Siria, città sotto assedio e oltre mille arresti in due giorni
A Daraa organizzazioni per i diritti umani denunciano arresti arbitrari e interrogatori anche negli ospedali. Esercito e miliziani fedeli al regime di Assad circondano la città di Baniyas, per evitare possibili rivolte. Primo ministro turco condanna la repressione e ricorda lo spettro dei 20mila morti di Hama nel 1982.
Beirut (AsiaNews/ Agenzie) – Con oltre 1000 arresti in due giorni, il regime siriano continua la repressione delle proteste pro-democrazia.
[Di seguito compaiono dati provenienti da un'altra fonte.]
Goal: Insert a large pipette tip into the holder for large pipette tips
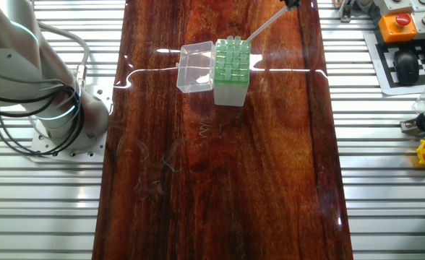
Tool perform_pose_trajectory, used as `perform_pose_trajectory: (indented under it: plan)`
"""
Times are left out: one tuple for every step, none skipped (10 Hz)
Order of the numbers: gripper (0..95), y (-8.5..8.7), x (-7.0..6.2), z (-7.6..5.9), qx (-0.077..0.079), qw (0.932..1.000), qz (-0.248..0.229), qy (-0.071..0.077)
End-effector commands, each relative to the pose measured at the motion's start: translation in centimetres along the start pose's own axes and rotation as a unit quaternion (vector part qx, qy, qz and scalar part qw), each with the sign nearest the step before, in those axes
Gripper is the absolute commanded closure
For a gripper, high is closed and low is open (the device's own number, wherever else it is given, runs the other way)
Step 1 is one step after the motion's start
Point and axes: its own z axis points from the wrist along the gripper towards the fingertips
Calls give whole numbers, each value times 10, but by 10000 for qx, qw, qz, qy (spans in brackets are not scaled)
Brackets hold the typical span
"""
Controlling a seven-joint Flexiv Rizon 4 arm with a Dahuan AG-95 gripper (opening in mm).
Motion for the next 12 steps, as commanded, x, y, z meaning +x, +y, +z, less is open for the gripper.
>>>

Secondo la National Organization for Human Rights in Syria, le autorità stanno arrestando soprattutto scrittori, intellettuali e attivisti noti per essere a favore delle riforme, con l’accusa di “macchiare il prestigio dello Stato”. Il reato prevede una condanna a tre anni di carcere.  La maggior parte degli arresti sono avvenuti a Daraa, città sud occidentale della Siria centro delle proteste iniziate lo scorso 15 marzo.

La dura repressione del presidente Bashar al-Assad per riprendere il controllo del Paese, sta trasformando le città siriane in campi militari. In meno di due settimane l’esercito ha invaso con migliaia di soldati le città di Daraa, Baida e da ieri ha messo sotto assedio Baniyas. Fonti locali dichiarano che a Daraa, dopo l’invasione  dello scorso 26 aprile, l’esercito ha arrestato quasi 500 persone e in questi giorni ha organizzato un mega interrogatorio dentro lo stadio cittadino. Chi riesce a fuggire da Daraa dice che la città è completamente in mano a esercito e polizia, che hanno blindato anche gli ospedali, interrogando feriti e moribondi. Per prendere il controllo di Baniyas, città di 50mila abitanti a maggioranza sunnita, le autorità del regime stanno armando le milizie alawite fedeli al clan degli Assad residenti nei villaggi limitrofi. Fonti locali affermano che l’esercito ha già il controllo dei quartieri settentrionali e meridionali della città  e sta avanzando verso il centro.

A tutt’oggi, la repressione militare del regime siriano ha provocato, ufficialmente, oltre 560 vittime. Ciò spaventa la comunità internazionale, che teme nuovi massacri nei prossimi giorni. Ieri, Tayyip Erdogan, Primo ministro turco, ha condannato la politica repressiva di Damasco e ricordato ad Assad lo spettro del massacro di Hama del 1982, costato la vita a oltre 20mila persone. Anche gli Usa guardano con timore all’escalation siriana. Ieri, Mark Toner portavoce del dipartimento di Stato ha definito “barbare” le misure punitive portate avanti da Damasco contro i civili innocenti e ha ribadito la necessità di sanzioni immediate contro il regime. Più timida la reazione dell’Unione Europea, dove solo la Germania si è detta favorevole a sanzioni immediate. A differenza della reazione immediata lanciata contro la Libia, Francia e Gran Bretagna  hanno preferito attendere e annunciano che sottoscriveranno sanzioni solo se preciterà la situazione.